Alternatively, the profiles can be registered in different representation formats A graphic record is one of those formats The grouping algorithms such as those incorporated in software "DISCOVERY" and "INFER" of Partek, Inc mentioned above can help in the visualization of said data. Different types of articles of manufacture according to the invention are means or formatted assays used to reveal gene expression profiles. These may comprise, for example, microarrays in which sequence complements or probes are fixed to a matrix to which the sequences Indicators of the genes of interest are combined by creating a readable determinant of their presence. Alternatively, articles according to the invention can be fashioned into reagent kits to conduct hybridization, amplification and signal generation indicative of the expression level of the genes of interest for detect cancer The following examples are provided to illustrate but not limit the claimed invention All references cited herein are incorporated herein by reference EXAMPLE 1 Materials and methods Discovery of pancreatic cancer marker genes RNA was isolated from normal pancreatic, pancreatic, lung, colon, breast and ovarian tumor tissue using Trizol. The RNA was then used to generate amplified labeled RNA (Lipshutz et al (1999)) which was then hybridized on Affymetrix U133A arrays. The data was then analyzed in two ways. In the first method, the data set was filtered to retain only those data with at least two requirements present throughout the data set. This filtering left 14,547 genes. It was determined that 2,736 genes were over-expressed in pancreatic cancer versus normal pancreas with a p-value less than 0.05. Forty-five genes out of 2,736 were also overexpressed at least twice compared to the highest intensity found from lung and colon tissues. Finally, it was found that six sets of probes were overexpressed at least twice compared to the maximum found intensity of lung, colon, breast and ovarian tissues. In the second method, this data set was filtered to retain only those genes with no more than two requirements present in breast, colon, lung and ovarian tissues. This filtering left 4,654 genes. It was found that 160 genes of the 4,654 genes had at least two requirements present in the pancreatic tissues (normal and cancer). Finally, eight sets of probes were selected which showed the highest differential expression between pancreatic and normal cancer tissues.

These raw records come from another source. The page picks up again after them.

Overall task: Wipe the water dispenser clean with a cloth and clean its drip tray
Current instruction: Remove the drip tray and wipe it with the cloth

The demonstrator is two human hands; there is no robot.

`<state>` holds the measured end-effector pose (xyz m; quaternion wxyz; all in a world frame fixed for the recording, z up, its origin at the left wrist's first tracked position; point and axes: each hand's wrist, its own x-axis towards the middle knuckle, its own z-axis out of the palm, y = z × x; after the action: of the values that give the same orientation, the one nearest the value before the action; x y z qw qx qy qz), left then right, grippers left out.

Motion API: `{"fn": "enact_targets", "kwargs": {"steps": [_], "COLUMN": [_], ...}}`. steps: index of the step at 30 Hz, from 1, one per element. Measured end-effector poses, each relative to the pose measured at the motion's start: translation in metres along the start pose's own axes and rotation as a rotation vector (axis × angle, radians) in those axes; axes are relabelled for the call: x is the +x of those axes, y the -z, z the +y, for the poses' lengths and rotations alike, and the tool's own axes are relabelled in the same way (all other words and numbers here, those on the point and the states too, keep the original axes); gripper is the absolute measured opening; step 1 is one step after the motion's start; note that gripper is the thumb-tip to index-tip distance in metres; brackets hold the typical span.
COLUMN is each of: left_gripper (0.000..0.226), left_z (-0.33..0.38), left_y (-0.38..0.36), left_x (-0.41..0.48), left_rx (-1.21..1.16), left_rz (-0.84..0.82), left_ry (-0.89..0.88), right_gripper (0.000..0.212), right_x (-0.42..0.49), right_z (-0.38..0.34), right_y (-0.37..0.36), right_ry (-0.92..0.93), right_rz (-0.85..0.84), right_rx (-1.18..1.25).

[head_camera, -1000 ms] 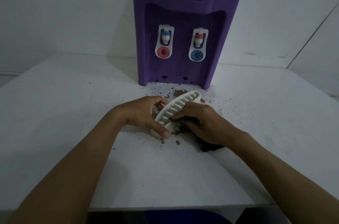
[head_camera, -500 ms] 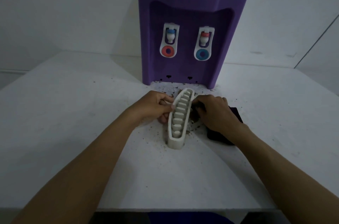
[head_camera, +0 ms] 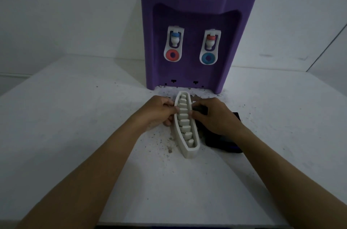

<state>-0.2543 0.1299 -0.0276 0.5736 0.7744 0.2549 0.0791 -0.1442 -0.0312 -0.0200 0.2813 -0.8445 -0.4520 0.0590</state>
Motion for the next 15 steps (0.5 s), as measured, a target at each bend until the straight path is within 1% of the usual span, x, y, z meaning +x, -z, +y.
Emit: {"fn": "enact_targets", "kwargs": {"steps": [2, 6, 8, 11, 13, 15], "left_gripper": [0.028, 0.029, 0.030, 0.032, 0.029, 0.030], "left_z": [0.001, 0.007, 0.009, 0.011, 0.010, 0.008], "left_y": [-0.001, 0.002, 0.005, 0.011, 0.015, 0.017], "left_x": [0.000, -0.001, -0.002, -0.007, -0.009, -0.010], "left_rx": [-0.014, -0.149, -0.241, -0.488, -0.533, -0.563], "left_rz": [0.038, 0.060, 0.032, -0.061, -0.139, -0.158], "left_ry": [-0.029, -0.032, -0.013, 0.012, 0.001, -0.013], "right_gripper": [0.023, 0.023, 0.023, 0.025, 0.025, 0.025], "right_x": [0.001, -0.001, -0.001, -0.002, -0.003, -0.002], "right_z": [0.001, -0.004, -0.007, -0.009, -0.007, -0.002], "right_y": [-0.002, 0.000, 0.001, 0.003, 0.005, 0.005], "right_ry": [0.020, 0.076, 0.105, 0.157, 0.173, 0.148], "right_rz": [0.031, 0.117, 0.141, 0.125, 0.122, 0.177], "right_rx": [0.050, 0.160, 0.179, 0.262, 0.329, 0.350]}}
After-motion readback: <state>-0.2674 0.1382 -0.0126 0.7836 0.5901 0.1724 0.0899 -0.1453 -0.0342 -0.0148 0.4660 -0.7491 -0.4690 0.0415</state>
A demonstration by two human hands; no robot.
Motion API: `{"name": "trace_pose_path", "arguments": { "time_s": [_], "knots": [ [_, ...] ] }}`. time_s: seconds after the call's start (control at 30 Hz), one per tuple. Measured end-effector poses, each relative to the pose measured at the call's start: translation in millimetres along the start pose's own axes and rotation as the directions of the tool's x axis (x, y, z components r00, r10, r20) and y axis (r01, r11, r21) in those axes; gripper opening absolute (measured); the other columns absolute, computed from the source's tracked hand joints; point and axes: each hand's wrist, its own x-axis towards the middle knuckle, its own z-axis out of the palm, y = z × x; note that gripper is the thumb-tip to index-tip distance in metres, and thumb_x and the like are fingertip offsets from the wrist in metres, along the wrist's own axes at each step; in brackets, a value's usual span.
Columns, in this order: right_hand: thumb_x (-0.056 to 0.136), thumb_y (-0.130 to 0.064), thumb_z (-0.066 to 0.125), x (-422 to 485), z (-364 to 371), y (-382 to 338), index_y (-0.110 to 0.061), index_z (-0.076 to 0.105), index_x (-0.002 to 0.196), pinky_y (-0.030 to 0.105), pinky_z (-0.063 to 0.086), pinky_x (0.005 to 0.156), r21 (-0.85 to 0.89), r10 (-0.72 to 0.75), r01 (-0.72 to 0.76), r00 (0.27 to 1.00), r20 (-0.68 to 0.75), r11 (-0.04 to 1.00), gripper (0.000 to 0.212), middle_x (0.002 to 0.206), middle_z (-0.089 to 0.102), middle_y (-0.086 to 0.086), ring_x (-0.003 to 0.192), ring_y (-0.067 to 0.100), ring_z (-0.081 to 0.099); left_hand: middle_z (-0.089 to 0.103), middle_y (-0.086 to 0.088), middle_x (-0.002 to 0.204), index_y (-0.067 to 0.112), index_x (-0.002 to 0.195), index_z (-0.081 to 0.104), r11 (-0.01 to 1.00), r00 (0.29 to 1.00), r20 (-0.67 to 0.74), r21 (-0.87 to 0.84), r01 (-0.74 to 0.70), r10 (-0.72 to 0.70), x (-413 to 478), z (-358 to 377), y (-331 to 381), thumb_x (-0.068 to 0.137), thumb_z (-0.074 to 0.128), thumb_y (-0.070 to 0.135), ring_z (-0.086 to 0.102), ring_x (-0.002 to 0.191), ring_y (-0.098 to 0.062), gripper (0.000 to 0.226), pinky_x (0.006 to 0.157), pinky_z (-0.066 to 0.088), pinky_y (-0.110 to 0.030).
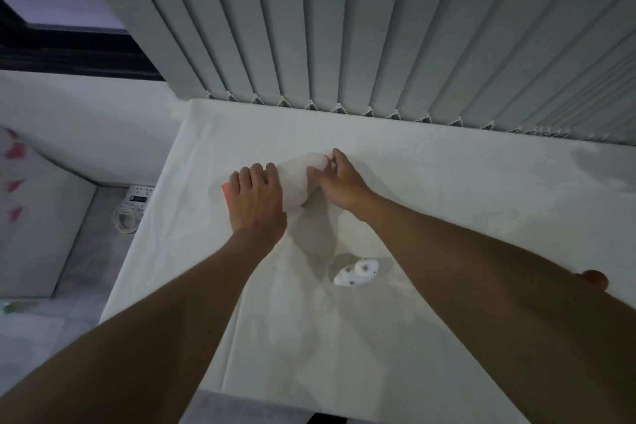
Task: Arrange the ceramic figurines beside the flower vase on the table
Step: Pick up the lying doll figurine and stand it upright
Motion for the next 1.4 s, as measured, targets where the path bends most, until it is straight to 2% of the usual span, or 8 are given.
{"name": "trace_pose_path", "arguments": {
  "time_s": [0.23,0.4,0.5,0.63,0.77,1.07,1.23,1.4],
  "knots": [
    [0.085,-0.03,0.076,4,-8,-24,-0.021,0.063,0.13,0.034,0.051,0.094,0.391,-0.079,0.124,0.988,-0.129,0.912,0.048,0.122,0.065,-0.002,0.105,0.014,0.063,0.061,-0.008,0.117,0.016,0.124,0.055,0.839,0.973,0.192,-0.502,0.212,-0.131,10,-18,-15,0.056,0.087,0.041,0.059,0.105,-0.032,0.08,0.086,0.049,-0.04],
    [0.091,-0.035,0.073,-16,-26,-34,-0.037,0.061,0.134,0.044,0.054,0.095,0.432,-0.052,-0.024,0.985,0.163,0.902,0.045,0.128,0.067,-0.004,0.12,0.02,0.064,0.066,0.01,0.101,0.029,0.117,0.06,0.603,0.959,0.27,-0.753,0.266,-0.086,9,-31,-18,0.053,0.09,0.042,0.064,0.089,-0.017,0.072,0.072,0.058,-0.037],
    [0.089,-0.031,0.079,-28,-26,-43,-0.032,0.06,0.134,0.046,0.063,0.086,0.452,-0.117,0.062,0.989,0.095,0.89,0.049,0.121,0.07,0.001,0.111,0.02,0.07,0.064,0.014,0.097,0.029,0.122,0.058,0.532,0.955,0.297,-0.804,0.263,-0.024,8,-37,-14,0.059,0.089,0.034,0.064,0.086,-0.011,0.07,0.063,0.063,-0.038],
    [0.075,-0.037,0.09,-40,-17,-53,-0.028,0.064,0.123,0.042,0.064,0.083,0.274,-0.218,0.248,0.966,-0.136,0.929,0.055,0.108,0.07,-0.006,0.095,0.013,0.073,0.067,0.017,0.096,0.034,0.113,0.057,0.495,0.959,0.281,-0.839,0.227,0.038,7,-41,-8,0.068,0.086,0.026,0.065,0.085,-0.008,0.054,0.052,0.051,-0.009],
    [0.061,-0.04,0.097,-55,-4,-55,-0.029,0.064,0.11,0.029,0.06,0.083,0.129,-0.372,0.409,0.896,-0.242,0.903,0.06,0.099,0.072,-0.013,0.092,0.005,0.071,0.074,0.003,0.097,0.029,0.103,0.07,0.461,0.964,0.265,-0.858,0.226,0.021,9,-39,-10,0.055,0.094,0.042,0.072,0.082,-0.009,0.054,0.07,0.061,-0.025],
    [0.087,-0.033,0.077,-48,-17,-30,-0.03,0.06,0.137,0.037,0.055,0.096,0.071,-0.284,0.278,0.954,0.098,0.958,0.052,0.13,0.064,-0.009,0.114,0.014,0.065,0.069,-0.001,0.121,0.021,0.13,0.053,0.383,0.912,0.396,-0.862,0.33,0.105,7,-33,-47,0.053,0.1,0.036,0.069,0.11,-0.022,0.091,0.086,0.061,-0.044],
    [0.081,-0.047,0.079,-53,-5,-18,-0.043,0.043,0.149,0.04,0.046,0.112,-0.078,-0.264,0.297,0.922,0.283,0.952,0.077,0.144,0.058,-0.021,0.135,0.013,0.054,0.06,0.012,0.114,0.018,0.127,0.046,0.299,0.923,0.384,-0.886,0.356,0.039,-3,-37,-43,0.066,0.093,0.02,0.06,0.105,-0.003,0.077,0.075,0.053,-0.019],
    [0.073,-0.045,0.085,-56,-4,-16,-0.037,0.048,0.148,0.041,0.052,0.107,-0.044,-0.287,0.304,0.931,0.224,0.952,0.084,0.141,0.062,-0.01,0.129,0.012,0.059,0.062,0.007,0.123,0.021,0.13,0.05,0.281,0.923,0.385,-0.888,0.364,0.02,-7,-37,-42,0.066,0.093,0.025,0.059,0.114,-0.011,0.076,0.079,0.05,-0.019]
  ]
}}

Tissue samples A total of 260 metastases of FFPE and primary tissues were purchased from a variety of commercial providers. The samples tested included: 30 breast metastases, 30 colorectal metastases, 56 lung metastases, 49 ovarian metastases, 43 pancreatic metastases, 18 primary prostate and 2 prostate metastases and 32 from other origins (6 from stomach, 6 from kidney, 3 of larynx, 2 of liver, 1 of esophagus, 1 pharyngeal, 1 of bile duct, 1 of pleura, 3 of bladder, 5 of melanoma, 3 of lymphoma).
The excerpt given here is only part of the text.